▶ What you will do
Every line of the data below is to be given again as it appears, with the images removed.

▶ Data for review

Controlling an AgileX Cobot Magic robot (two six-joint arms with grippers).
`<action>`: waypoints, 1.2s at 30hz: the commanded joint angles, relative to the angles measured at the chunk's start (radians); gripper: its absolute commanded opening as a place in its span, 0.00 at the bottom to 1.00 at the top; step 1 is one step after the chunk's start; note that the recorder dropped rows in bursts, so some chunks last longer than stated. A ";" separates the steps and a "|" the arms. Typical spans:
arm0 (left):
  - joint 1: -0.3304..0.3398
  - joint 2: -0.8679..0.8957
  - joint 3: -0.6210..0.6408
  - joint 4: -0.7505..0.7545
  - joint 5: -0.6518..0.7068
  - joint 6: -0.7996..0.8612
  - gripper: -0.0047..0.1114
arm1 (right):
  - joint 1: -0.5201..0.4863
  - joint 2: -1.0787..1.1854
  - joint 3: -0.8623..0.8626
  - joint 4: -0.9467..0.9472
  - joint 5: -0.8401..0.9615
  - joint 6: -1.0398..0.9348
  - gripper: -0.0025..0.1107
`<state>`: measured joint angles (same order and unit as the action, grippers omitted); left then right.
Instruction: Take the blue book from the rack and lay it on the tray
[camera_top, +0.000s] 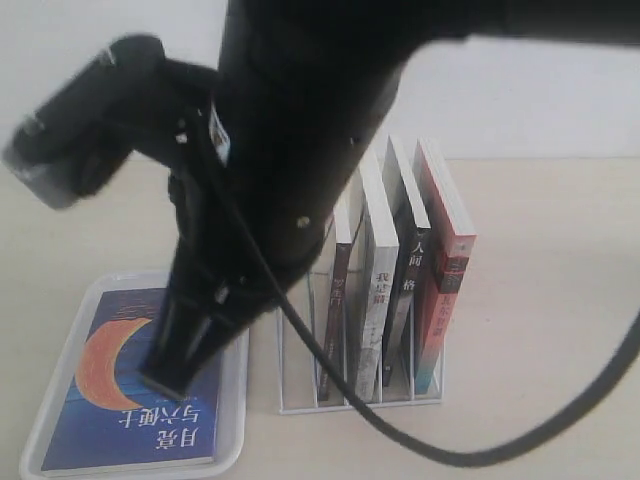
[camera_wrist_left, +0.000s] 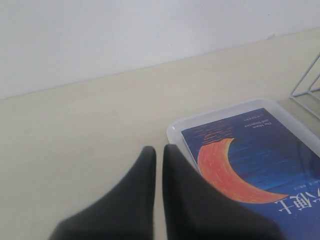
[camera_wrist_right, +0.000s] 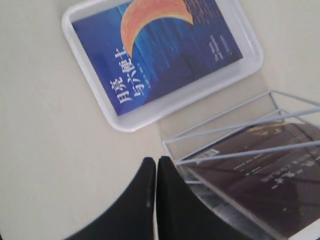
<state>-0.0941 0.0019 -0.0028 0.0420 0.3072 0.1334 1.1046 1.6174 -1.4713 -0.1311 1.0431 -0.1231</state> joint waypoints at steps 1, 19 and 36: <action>-0.009 -0.002 0.003 -0.008 -0.014 -0.010 0.08 | -0.001 -0.005 0.134 -0.052 0.004 0.013 0.02; -0.009 -0.002 0.003 -0.008 -0.014 -0.010 0.08 | -0.154 -0.637 0.713 -0.047 -0.830 0.201 0.02; -0.009 -0.002 0.003 -0.008 -0.014 -0.010 0.08 | -0.725 -1.432 1.382 0.131 -1.148 0.405 0.02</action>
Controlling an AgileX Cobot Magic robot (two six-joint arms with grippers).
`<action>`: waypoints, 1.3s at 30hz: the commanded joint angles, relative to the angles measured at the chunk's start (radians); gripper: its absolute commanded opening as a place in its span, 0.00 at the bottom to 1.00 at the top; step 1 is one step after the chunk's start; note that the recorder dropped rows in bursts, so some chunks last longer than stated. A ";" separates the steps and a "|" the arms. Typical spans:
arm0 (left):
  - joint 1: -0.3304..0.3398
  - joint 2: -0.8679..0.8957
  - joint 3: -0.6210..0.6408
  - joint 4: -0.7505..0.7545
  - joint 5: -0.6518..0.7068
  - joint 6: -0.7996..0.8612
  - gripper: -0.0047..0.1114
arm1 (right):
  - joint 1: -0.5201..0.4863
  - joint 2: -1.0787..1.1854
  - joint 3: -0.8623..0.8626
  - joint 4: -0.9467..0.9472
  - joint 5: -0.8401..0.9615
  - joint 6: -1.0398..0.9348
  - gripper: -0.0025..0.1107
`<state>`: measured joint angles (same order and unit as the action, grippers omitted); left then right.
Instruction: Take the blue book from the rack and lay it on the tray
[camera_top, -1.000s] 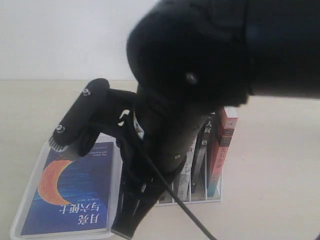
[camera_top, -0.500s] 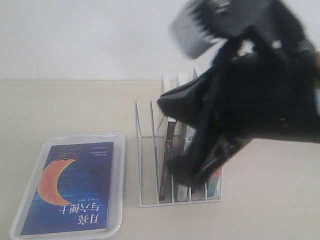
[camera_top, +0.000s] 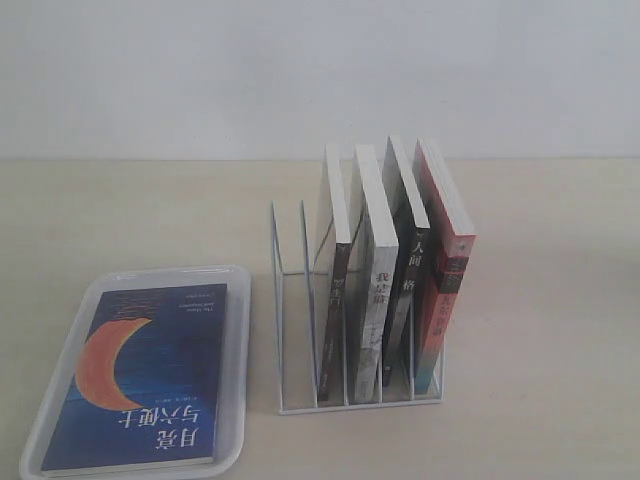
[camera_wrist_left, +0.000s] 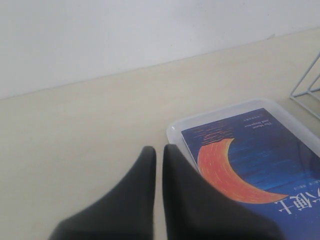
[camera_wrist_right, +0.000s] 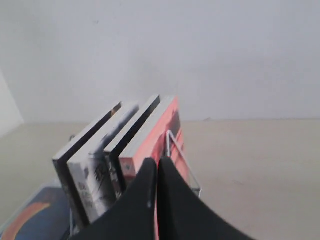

▶ Your solution
Controlling an AgileX Cobot Magic robot (two six-joint arms with grippers).
`<action>`: waypoints, 1.2s at 30hz: the commanded joint angles, relative to the angles measured at the chunk's start (radians); gripper: its absolute commanded opening as a place in its span, 0.00 at the bottom to 1.00 at the top; step 1 is one step after the chunk's start; note that the recorder dropped rows in bursts, so some chunks last longer than stated. A ";" separates the steps and a "|" the arms. Typical spans:
arm0 (left):
  - joint 1: -0.3304..0.3398
  - joint 2: -0.8679..0.8957
  - joint 3: -0.6210..0.6408
  - joint 4: -0.7505..0.7545
  - joint 5: -0.6518..0.7068
  - joint 6: -0.7996..0.8612
  - gripper: -0.0047..0.1114
arm1 (right):
  - joint 1: -0.5201..0.4863
  - joint 2: -1.0787..1.1854
  - joint 3: -0.8623..0.8626
  - joint 4: -0.9467..0.9472
  - joint 5: -0.8401..0.9615
  - joint 6: -1.0398..0.9348
  - gripper: -0.0025..0.1107
`<state>`: measured joint angles (same order and unit as the action, grippers omitted); left then right.
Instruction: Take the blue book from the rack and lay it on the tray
[camera_top, +0.000s] 
[camera_wrist_left, +0.000s] 
[camera_wrist_right, +0.000s] 
<state>-0.0941 0.0019 -0.0028 0.0420 0.3072 0.1334 1.1046 1.6174 -1.4713 -0.1311 1.0431 -0.1231</state> joint waypoints at steps 1, 19 and 36: <action>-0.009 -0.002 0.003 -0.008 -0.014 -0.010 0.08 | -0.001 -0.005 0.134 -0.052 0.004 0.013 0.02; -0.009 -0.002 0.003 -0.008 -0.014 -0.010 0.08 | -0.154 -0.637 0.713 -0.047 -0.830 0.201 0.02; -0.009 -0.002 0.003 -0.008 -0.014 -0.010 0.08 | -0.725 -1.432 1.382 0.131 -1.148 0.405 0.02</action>
Controlling an AgileX Cobot Magic robot (two six-joint arms with grippers).
`<action>`: waypoints, 1.3s at 30hz: the commanded joint angles, relative to the angles measured at the chunk's start (radians); gripper: its absolute commanded opening as a place in its span, 0.00 at the bottom to 1.00 at the top; step 1 is one step after the chunk's start; note that the recorder dropped rows in bursts, so some chunks last longer than stated. A ";" separates the steps and a "|" the arms. Typical spans:
arm0 (left):
  - joint 1: -0.3304..0.3398
  - joint 2: -0.8679..0.8957
  - joint 3: -0.6210..0.6408
  - joint 4: -0.7505..0.7545
  - joint 5: -0.6518..0.7068
  - joint 6: -0.7996..0.8612
  - gripper: -0.0047..0.1114
arm1 (right):
  - joint 1: -0.5201..0.4863
  - joint 2: -1.0787..1.1854
  - joint 3: -0.8623..0.8626
  - joint 4: -0.9467..0.9472
  - joint 5: -0.8401..0.9615
  - joint 6: -1.0398..0.9348
  - gripper: -0.0025..0.1107
`<state>`: measured joint angles (same order and unit as the action, grippers omitted); left then right.
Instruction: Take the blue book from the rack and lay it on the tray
[camera_top, -1.000s] 
[camera_top, -0.500s] 
[camera_top, +0.000s] 
[camera_wrist_left, +0.000s] 
[camera_wrist_right, +0.000s] 

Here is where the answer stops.